_EXERCISE GOAL_
Only the pictures are dropped; the lines of the material that follow are returned exactly.

● ● ●

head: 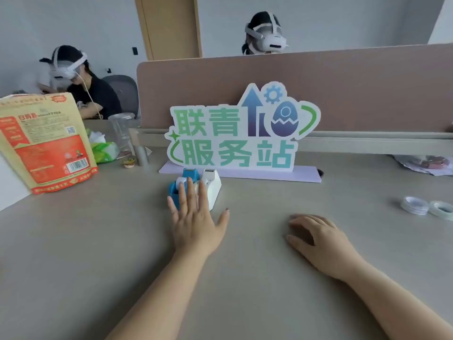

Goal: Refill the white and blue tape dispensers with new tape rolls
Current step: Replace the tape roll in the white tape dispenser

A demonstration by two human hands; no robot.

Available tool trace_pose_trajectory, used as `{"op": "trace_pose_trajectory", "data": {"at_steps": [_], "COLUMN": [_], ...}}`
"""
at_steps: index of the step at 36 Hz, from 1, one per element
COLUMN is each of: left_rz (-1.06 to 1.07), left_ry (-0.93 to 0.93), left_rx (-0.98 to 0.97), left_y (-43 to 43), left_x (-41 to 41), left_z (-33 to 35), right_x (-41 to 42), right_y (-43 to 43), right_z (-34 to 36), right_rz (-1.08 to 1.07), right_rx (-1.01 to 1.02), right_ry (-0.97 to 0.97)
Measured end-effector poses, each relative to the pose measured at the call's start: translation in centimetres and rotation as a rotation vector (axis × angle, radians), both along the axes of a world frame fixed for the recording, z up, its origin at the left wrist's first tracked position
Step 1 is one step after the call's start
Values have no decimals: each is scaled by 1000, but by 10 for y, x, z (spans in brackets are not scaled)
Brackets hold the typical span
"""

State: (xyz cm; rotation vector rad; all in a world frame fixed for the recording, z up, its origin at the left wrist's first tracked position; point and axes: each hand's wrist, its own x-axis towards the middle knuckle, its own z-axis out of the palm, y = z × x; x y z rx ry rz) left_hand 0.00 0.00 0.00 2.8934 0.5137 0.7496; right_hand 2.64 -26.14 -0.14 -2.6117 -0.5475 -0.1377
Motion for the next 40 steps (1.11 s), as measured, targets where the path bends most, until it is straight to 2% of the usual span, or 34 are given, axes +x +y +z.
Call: {"op": "trace_pose_trajectory", "data": {"at_steps": [6,13,24,27,34,40], "left_rz": [-6,-51,-164,-176,-406,-626], "left_ry": [29,-43,-118,-122,-181,-196], "left_rx": [60,96,-117,-71,-106,-121], "left_y": [3,4,-4,-13,-50,-89], "left_x": [19,21,12,2,-45,-85], "left_z": [-1,2,9,9,4,-1], "right_x": [13,11,-1,-5,-33,-76], "right_y": [5,5,7,8,3,-14], "right_z": [-2,-2,3,5,10,10], "right_rz": [1,6,-10,-15,-13,-82], "right_rx": [7,15,-17,-15,-6,131], "right_ry": [-17,-36,-54,-55,-43,-10]}}
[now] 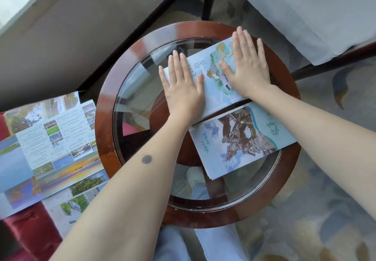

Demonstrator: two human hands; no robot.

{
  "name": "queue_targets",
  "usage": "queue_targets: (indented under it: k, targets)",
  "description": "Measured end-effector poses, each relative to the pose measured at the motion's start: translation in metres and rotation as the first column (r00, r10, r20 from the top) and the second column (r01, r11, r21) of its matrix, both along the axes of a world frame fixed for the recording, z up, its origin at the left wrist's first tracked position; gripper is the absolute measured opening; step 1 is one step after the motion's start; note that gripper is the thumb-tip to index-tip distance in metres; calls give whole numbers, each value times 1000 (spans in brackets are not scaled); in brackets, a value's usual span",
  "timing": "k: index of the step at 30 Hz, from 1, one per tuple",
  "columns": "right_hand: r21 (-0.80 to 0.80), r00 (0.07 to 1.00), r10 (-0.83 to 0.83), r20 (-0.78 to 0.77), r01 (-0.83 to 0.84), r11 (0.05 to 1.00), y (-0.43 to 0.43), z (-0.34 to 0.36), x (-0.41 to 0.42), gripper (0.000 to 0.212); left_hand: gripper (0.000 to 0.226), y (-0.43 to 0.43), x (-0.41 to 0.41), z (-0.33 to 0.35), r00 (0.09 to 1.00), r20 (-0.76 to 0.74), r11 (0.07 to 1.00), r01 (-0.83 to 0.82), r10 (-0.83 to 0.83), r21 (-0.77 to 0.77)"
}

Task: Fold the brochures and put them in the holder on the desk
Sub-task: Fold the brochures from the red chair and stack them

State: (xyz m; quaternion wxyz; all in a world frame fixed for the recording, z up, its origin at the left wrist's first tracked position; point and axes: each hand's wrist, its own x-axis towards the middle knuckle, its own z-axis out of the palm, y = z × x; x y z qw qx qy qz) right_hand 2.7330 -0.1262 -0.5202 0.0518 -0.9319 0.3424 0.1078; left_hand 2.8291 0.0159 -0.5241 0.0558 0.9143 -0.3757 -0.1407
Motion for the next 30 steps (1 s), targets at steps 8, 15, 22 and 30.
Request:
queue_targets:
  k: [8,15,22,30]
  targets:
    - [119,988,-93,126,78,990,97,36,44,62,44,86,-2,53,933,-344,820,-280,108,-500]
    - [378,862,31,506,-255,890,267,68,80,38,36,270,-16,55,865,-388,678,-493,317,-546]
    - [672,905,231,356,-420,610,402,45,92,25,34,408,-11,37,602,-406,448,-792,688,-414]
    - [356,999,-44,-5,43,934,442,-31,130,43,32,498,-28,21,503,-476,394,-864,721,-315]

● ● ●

_RESULT OF THE EXERCISE_
head: 

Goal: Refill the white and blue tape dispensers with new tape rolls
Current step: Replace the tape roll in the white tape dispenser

A demonstration by two human hands; no robot.

Available tool trace_pose_trajectory, used as `{"op": "trace_pose_trajectory", "data": {"at_steps": [_], "COLUMN": [_], ...}}`
"""
at_steps: index of the step at 36 Hz, from 1, one per element
COLUMN is each of: left_rz (-1.06 to 1.07), left_ry (-0.93 to 0.93), left_rx (-0.98 to 0.97), left_y (-43 to 43), left_x (-41 to 41), left_z (-33 to 35), right_x (-41 to 42), right_y (-43 to 43), right_z (-34 to 36), right_rz (-1.08 to 1.07), right_rx (-1.01 to 1.02), right_ry (-0.97 to 0.97)
Measured end-effector poses, each relative to the pose measured at the call's start: translation in centimetres and rotation as a rotation vector (axis × angle, radians), both along the axes of a world frame fixed for the recording, z up, its origin at the left wrist's first tracked position
Step 1 is one step after the call's start
Values have no decimals: each is scaled by 1000, but by 10 for y, x, z (spans in brackets are not scaled)
Brackets hold the typical span
"""

State: (xyz cm; rotation vector rad; all in a world frame fixed for the recording, z up, its origin at the left wrist's first tracked position; point and axes: each hand's wrist, its own x-axis towards the middle knuckle, its own z-axis out of the palm, y = z × x; x y z rx ry rz) left_hand 0.00 0.00 0.00 2.8934 0.5137 0.7496; right_hand 2.64 -26.14 -0.14 -2.6117 -0.5475 -0.1377
Motion for the next 40 steps (1.11 s), as measured, targets where the path bends most, until it is straight to 2% of the usual span, or 34 are given, axes +x +y +z.
Call: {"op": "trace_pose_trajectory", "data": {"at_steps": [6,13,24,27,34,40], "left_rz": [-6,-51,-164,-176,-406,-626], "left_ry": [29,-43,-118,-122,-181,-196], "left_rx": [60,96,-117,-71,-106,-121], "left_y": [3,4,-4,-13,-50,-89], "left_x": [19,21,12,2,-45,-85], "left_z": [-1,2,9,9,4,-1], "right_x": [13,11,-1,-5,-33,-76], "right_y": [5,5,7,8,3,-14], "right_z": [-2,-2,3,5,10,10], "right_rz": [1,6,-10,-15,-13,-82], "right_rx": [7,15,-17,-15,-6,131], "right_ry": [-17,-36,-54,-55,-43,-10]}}
[now] 

Demonstrator: two human hands; no robot.

{
  "name": "queue_targets",
  "usage": "queue_targets: (indented under it: k, targets)",
  "description": "Measured end-effector poses, each relative to the pose measured at the motion's start: translation in metres and rotation as the first column (r00, r10, r20 from the top) and the second column (r01, r11, r21) of its matrix, both along the axes of a world frame fixed for the recording, z up, its origin at the left wrist's first tracked position; gripper is the absolute measured opening; step 1 is one step after the motion's start; note that gripper is the thumb-tip to index-tip distance in metres; calls give whole numbers, each value times 1000 (spans in brackets are not scaled); in brackets, a value's usual span",
  "timing": "k: index of the step at 30 Hz, from 1, one per tuple",
  "columns": "right_hand: r21 (-0.80 to 0.80), r00 (0.07 to 1.00), r10 (-0.83 to 0.83), r20 (-0.78 to 0.77), r01 (-0.83 to 0.84), r11 (0.05 to 1.00), y (-0.43 to 0.43), z (-0.34 to 0.36), x (-0.41 to 0.42), gripper (0.000 to 0.212); left_hand: gripper (0.000 to 0.226), y (-0.43 to 0.43), x (-0.41 to 0.41), z (-0.33 to 0.35), r00 (0.09 to 1.00), r20 (-0.76 to 0.74), r11 (0.07 to 1.00), r01 (-0.83 to 0.82), r10 (-0.83 to 0.83), r21 (-0.77 to 0.77)"
}

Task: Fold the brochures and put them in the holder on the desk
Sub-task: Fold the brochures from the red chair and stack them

State: (xyz m; quaternion wxyz; all in a world frame fixed for the recording, z up, its origin at the left wrist's first tracked position; point and axes: each hand's wrist, its own x-axis towards the middle knuckle, its own z-axis out of the palm, y = z × x; x y z qw qx qy qz) right_hand 2.7330 -0.1262 -0.5202 0.0518 -0.9319 0.3424 0.1078; left_hand 2.8291 0.0159 -0.5241 0.0558 0.9143 -0.3757 -0.1407
Motion for the next 30 steps (1 s), targets at steps 8, 15, 22 and 30.
Request:
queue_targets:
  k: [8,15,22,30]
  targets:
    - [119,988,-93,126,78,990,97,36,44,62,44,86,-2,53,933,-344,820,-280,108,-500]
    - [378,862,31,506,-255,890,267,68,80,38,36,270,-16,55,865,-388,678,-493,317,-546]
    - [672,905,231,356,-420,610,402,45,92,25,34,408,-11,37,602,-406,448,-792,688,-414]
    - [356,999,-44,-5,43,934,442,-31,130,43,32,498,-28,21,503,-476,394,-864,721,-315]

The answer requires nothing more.